### WHAT IS NEEDED:
Quote the entries below from the line with "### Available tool" through the line with "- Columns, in", both ends included, and only those lines.

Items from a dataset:
============================================================

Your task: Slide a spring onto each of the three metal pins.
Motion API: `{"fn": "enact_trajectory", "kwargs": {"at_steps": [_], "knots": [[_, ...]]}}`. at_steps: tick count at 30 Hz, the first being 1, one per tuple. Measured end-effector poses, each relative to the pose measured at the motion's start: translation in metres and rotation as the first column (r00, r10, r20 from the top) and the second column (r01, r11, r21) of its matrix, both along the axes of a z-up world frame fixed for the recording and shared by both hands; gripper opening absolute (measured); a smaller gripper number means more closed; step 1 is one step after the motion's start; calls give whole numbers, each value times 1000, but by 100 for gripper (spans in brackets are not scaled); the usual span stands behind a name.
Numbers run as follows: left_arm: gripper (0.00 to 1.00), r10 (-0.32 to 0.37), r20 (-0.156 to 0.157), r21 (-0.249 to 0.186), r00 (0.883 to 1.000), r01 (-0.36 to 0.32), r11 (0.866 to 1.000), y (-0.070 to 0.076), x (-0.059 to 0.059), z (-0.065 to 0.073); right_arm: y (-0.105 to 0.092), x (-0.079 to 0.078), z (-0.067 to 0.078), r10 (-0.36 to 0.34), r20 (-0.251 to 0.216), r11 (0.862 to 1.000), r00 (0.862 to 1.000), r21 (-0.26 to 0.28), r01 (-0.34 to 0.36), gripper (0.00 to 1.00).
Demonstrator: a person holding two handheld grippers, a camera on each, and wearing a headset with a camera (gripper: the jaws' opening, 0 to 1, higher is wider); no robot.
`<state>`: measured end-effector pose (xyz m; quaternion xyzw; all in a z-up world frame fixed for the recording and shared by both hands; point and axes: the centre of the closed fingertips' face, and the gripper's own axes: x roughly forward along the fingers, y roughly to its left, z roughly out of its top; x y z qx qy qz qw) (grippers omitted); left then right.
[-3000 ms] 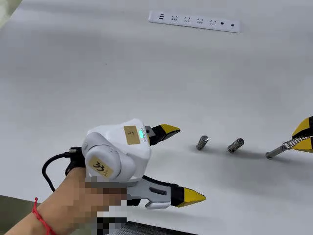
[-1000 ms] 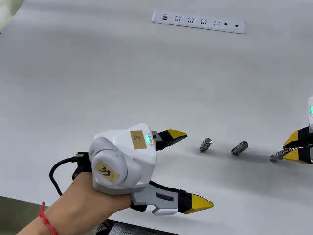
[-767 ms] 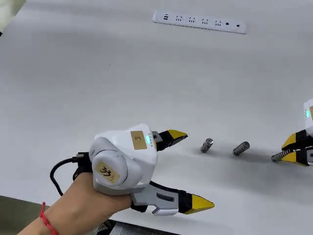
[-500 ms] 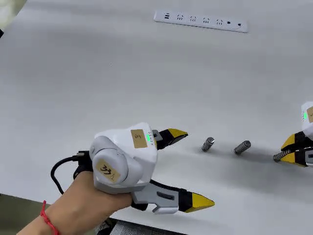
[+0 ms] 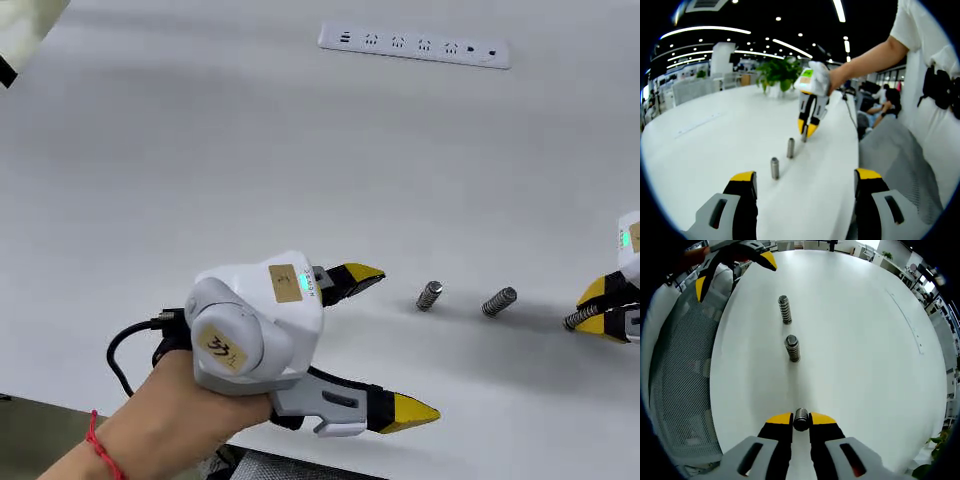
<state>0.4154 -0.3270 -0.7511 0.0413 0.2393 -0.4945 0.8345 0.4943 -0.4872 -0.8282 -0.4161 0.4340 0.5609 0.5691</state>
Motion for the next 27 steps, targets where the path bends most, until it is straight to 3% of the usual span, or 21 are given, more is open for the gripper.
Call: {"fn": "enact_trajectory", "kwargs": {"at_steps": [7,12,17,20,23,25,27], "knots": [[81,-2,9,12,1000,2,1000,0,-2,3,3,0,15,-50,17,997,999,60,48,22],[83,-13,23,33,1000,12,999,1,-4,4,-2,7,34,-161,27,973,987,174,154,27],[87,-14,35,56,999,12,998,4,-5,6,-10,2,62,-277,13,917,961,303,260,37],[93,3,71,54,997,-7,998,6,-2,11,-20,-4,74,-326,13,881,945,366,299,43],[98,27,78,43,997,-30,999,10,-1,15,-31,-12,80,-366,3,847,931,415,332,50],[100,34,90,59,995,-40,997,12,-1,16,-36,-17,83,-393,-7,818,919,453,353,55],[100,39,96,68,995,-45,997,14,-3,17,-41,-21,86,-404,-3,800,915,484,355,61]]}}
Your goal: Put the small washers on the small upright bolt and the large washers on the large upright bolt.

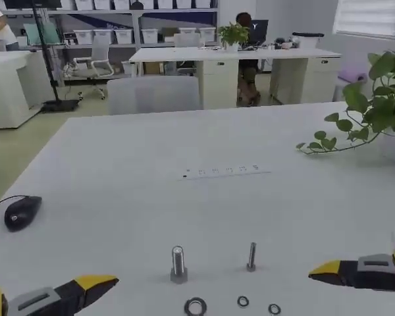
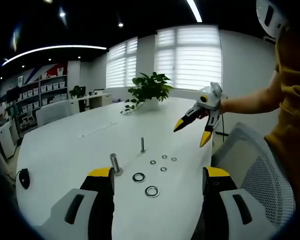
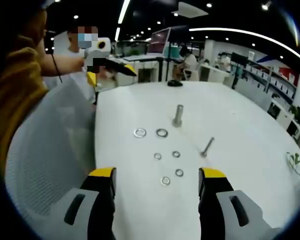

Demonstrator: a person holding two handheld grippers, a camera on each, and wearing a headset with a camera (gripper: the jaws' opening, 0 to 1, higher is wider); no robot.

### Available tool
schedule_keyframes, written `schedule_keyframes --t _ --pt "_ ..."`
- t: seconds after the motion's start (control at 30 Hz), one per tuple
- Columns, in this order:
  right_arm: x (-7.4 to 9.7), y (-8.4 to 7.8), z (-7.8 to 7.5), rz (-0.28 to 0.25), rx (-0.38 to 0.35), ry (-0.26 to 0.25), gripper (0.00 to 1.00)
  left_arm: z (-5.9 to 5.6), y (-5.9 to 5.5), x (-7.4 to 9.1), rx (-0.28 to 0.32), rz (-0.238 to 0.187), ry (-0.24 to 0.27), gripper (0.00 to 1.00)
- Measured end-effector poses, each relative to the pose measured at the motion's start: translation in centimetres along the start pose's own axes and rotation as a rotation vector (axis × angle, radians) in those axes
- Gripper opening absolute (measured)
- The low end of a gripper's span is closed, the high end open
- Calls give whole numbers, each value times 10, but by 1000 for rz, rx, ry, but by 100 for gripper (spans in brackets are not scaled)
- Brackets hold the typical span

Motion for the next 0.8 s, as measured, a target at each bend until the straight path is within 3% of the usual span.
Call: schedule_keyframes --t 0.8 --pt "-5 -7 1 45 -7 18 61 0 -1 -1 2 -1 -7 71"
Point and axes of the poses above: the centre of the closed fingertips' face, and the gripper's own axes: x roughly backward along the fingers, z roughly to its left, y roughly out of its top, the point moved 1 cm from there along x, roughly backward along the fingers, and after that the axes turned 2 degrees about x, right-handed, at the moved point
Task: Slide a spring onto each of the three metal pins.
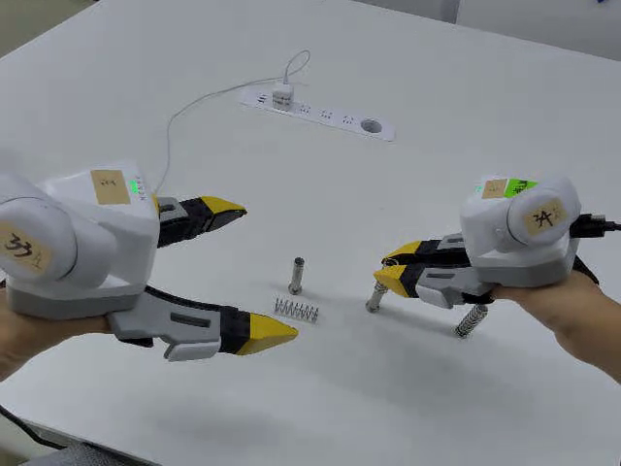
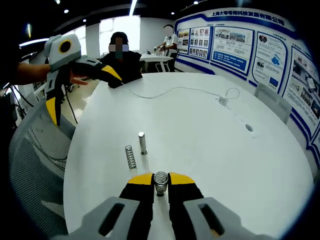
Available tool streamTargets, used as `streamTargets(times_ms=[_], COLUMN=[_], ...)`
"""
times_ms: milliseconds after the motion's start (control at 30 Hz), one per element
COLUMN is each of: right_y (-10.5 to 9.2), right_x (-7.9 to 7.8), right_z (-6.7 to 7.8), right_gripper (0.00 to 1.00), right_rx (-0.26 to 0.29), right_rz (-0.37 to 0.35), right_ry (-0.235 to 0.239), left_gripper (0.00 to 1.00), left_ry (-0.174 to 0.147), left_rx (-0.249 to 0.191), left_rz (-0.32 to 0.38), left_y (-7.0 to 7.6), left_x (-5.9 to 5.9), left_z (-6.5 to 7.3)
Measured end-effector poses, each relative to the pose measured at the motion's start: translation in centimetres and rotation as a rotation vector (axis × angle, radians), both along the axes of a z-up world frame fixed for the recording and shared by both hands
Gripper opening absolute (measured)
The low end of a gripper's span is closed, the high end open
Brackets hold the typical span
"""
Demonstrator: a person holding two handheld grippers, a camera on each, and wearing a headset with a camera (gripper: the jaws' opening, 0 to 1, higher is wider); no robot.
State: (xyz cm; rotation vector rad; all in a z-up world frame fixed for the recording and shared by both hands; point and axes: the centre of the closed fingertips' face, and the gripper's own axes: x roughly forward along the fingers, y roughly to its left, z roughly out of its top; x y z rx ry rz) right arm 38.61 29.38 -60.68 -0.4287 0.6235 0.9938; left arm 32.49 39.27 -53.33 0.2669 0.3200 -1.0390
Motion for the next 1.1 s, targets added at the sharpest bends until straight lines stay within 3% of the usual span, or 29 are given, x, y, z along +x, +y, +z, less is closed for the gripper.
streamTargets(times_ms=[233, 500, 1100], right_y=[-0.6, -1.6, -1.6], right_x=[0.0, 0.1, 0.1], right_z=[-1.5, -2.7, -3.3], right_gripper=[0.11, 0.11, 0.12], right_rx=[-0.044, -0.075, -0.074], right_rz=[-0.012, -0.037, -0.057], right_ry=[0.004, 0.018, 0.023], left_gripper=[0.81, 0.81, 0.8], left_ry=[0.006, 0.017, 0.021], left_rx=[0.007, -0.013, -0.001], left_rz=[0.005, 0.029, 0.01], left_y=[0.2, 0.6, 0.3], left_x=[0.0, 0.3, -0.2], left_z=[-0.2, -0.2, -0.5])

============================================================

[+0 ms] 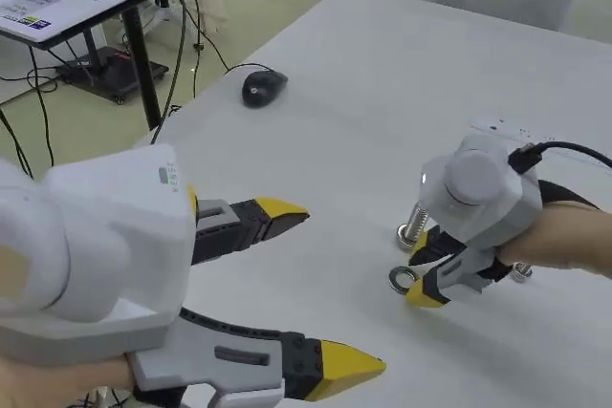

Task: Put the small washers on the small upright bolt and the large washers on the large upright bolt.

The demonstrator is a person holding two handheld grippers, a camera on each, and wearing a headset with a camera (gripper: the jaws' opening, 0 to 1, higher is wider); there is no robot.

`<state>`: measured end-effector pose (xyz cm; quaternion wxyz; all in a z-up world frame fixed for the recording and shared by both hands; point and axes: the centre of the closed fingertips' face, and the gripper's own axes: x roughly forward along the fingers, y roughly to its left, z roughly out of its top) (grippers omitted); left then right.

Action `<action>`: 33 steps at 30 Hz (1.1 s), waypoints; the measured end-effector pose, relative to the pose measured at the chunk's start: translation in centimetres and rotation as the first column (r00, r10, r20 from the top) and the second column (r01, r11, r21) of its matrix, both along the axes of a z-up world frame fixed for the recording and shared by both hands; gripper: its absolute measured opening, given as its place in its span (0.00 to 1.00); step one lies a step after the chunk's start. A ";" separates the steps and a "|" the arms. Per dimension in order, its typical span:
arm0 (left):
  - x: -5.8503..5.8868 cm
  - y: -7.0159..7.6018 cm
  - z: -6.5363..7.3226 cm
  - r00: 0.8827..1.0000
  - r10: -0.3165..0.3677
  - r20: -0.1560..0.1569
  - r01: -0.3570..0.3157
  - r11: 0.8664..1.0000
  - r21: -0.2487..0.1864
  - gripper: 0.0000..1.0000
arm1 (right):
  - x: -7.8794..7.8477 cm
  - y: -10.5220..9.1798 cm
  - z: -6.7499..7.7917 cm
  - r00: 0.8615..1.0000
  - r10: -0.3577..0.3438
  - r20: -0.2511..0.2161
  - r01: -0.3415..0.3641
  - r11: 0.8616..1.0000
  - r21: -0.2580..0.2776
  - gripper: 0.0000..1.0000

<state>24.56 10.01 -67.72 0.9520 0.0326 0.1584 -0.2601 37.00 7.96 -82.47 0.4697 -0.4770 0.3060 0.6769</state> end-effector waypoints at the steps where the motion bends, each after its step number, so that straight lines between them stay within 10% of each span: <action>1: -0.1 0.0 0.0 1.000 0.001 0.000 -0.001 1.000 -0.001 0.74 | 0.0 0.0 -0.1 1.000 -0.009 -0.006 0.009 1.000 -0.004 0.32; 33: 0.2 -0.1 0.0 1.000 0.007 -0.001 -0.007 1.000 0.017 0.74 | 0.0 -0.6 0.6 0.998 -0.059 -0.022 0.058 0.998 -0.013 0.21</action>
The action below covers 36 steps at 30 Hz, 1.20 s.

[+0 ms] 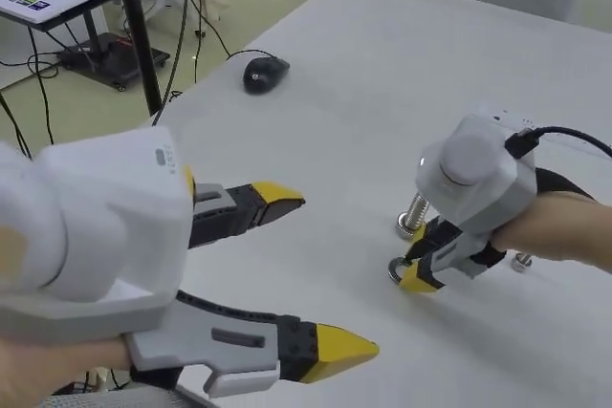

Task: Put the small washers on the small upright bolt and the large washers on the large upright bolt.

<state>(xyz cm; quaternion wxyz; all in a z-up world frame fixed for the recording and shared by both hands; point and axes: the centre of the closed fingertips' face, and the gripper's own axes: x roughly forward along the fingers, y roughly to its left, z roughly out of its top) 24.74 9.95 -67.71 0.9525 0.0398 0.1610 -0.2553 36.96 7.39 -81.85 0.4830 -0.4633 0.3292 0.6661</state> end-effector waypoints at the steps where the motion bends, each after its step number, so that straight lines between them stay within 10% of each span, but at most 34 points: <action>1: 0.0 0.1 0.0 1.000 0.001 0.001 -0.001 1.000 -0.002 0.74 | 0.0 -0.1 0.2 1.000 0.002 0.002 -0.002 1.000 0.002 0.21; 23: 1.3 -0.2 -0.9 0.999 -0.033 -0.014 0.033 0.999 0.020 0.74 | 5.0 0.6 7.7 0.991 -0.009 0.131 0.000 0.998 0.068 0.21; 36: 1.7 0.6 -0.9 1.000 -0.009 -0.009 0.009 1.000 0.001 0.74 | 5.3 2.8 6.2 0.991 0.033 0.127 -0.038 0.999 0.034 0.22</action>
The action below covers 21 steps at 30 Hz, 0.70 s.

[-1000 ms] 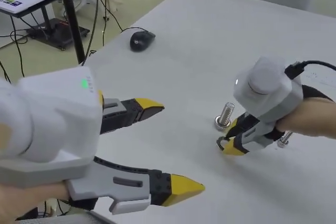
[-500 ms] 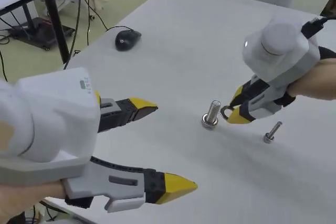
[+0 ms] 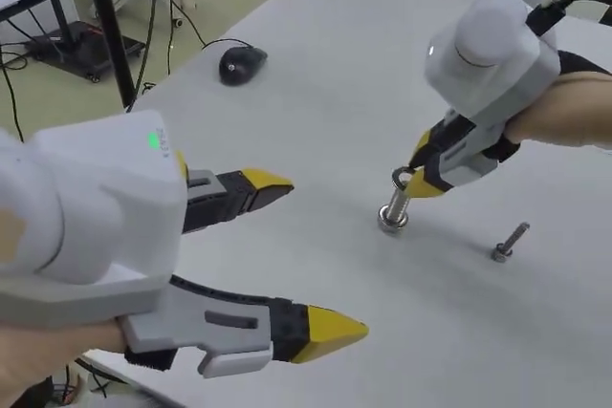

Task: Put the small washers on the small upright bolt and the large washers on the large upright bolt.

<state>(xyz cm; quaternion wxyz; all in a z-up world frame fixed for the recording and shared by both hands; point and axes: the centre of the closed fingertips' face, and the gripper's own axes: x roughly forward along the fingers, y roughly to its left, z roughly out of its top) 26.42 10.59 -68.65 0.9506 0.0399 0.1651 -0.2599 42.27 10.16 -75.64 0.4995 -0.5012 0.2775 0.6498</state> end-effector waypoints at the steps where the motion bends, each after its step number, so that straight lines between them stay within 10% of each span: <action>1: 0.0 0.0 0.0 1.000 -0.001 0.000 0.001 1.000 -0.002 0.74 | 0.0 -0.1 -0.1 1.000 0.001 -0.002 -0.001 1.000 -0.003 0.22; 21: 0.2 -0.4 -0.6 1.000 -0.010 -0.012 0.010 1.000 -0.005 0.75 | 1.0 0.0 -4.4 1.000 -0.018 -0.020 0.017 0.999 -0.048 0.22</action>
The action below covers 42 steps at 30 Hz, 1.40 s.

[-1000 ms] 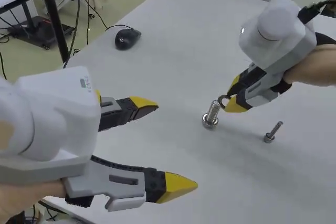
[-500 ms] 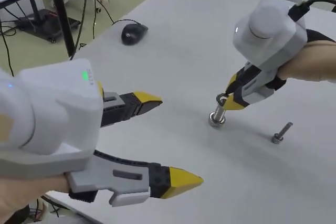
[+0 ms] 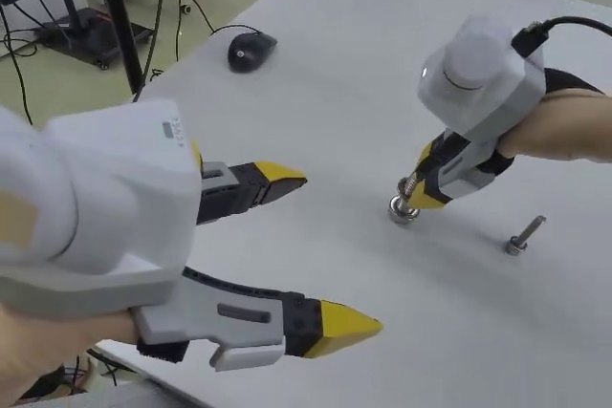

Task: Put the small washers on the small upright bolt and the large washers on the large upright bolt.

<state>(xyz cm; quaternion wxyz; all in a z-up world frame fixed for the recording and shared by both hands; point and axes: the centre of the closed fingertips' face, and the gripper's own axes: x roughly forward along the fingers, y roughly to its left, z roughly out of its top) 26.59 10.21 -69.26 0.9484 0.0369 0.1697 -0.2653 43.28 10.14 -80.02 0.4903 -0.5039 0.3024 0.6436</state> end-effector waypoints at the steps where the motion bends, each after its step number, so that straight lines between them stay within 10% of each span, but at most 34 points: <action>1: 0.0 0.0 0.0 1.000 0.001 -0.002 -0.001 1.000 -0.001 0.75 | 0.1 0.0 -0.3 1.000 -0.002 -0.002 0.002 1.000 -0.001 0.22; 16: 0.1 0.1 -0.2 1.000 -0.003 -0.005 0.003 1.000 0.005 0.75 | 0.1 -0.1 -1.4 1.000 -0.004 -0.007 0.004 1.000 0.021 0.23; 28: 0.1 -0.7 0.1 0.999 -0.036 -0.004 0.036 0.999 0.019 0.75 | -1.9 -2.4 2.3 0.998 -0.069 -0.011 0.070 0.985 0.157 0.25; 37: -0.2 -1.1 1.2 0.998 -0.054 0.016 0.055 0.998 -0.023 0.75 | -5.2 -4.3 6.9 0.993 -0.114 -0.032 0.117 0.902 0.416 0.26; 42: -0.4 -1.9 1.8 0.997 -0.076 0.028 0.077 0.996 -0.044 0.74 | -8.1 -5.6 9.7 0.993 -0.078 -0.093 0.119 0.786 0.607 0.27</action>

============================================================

### EXERCISE ANSWER:
### Available tool
schedule_keyframes, written `schedule_keyframes --t _ --pt "_ ..."`
- t: seconds after the motion's start (control at 30 Hz), one per tuple
- Columns, in this order:

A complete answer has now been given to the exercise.